I think I masterbated like 20 or 30 times over the weekend, maybe more. I wasn't counting, I was too busy moaning. Its kind of sick.. ya know.. I call men.. to use them for phone sex, so I can get off, since T. doesn't call me anymore. I miss that. I love how on key, and intuitive he is with me when we have phone sex. I miss that. Nobody could ever do me.. like he did me... ;) both over the phone and in person. I get horny.. just thinking about his voice, I love it. Its what I fell in love with first, that and his intellect... and the way he writes... its beautiful. I just have to realize that that part of my life is over now, it was short and sweet, and now I have to move on... its so hard. I so wish that I could do more, but I don't know anything I could say or do.. I left it in his hands.. his decision, as to what/when/if we had a chance together. He couldn't give me a straight answer, and to me, he mite as well said no. He says I have a choice in this, but I made my choice, and I can't make his choice for him. He makes it, everytime he talks to me, or calls or doesn't call. And sure, I could not answer the call, or not call back, or not email, or not communicate at all, but thats not what I want. Thats not what I need. I need him, and want him, and desire him, despite the stupid shit we've been doing lately... little immature spats back and forth. And I really don't know why he did what he did when we were talking online the other day..

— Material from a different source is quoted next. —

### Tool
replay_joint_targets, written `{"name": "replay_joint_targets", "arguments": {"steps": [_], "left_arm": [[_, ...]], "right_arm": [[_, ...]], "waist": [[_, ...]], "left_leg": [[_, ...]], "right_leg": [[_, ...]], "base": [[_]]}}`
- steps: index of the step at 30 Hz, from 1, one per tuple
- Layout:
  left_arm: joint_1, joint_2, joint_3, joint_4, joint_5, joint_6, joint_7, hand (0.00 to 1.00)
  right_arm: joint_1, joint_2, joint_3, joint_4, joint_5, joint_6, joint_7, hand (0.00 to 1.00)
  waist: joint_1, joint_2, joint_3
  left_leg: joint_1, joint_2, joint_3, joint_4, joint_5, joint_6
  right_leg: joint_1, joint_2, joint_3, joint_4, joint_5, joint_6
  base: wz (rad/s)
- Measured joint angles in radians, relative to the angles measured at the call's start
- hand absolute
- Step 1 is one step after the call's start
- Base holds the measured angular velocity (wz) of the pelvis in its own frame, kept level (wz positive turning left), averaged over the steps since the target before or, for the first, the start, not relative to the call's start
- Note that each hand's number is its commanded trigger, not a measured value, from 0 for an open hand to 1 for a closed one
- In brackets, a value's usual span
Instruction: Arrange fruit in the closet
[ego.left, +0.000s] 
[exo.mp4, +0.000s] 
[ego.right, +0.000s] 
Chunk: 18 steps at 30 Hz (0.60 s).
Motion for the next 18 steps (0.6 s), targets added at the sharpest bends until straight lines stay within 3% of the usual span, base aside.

He says to me.. I've been thinking about sending u a bouquet.. for xmas.. (and i'm thinking... what the fuck is that about??!?!? he's not interested in me) and then continues.. or a knife w/ a nasty note." I just sit there.. and think to myself. .. I wouldn't that if I were him, I'd prolly go balistic, and then be in jail for murder. That would take balls. He then.. proceeds to tell me in a few minutes, what I've been waiting to hear since he dumped me.. "I HATE YOU, go away leave me alone", I'm fine with that, if I believe it was true...
but then he comes back to respond.. after i say something mean myself, that i truely didn't mean... cuz i'd never want anything bad to happen to him, or any of his band members(despite the fact that they hate me and think i'm a wacked out psycho-- or so I'm under the assumption), he comes back and apoligizes.. and asks nice.. and.. like the T. that i know, and it eventually turns sexual, (of course)...
And if he came over.. would I fuck him? yeah.. if he invited me down.. would I go, yeah, and would i fuck him? yeah. Why? cuz.. having sex with ur ex is easier than finding someone new. And for me it feels safer.. though I wonder every day.. if he's found a new fuck.. or love for that fact. And because I still love him and i love the way I feel in his arms.. (oh.. and it helps that he likes to eat pussy)
but regardless.. its time for me to suck it up, cry, bitch complain, piss & moan, and get him out of my system... Its going to be a new year soon, and I have mountains to climb, things to accomplish, records to set, and hearts to break... cuz I'm not letting anyone have mine for a long time.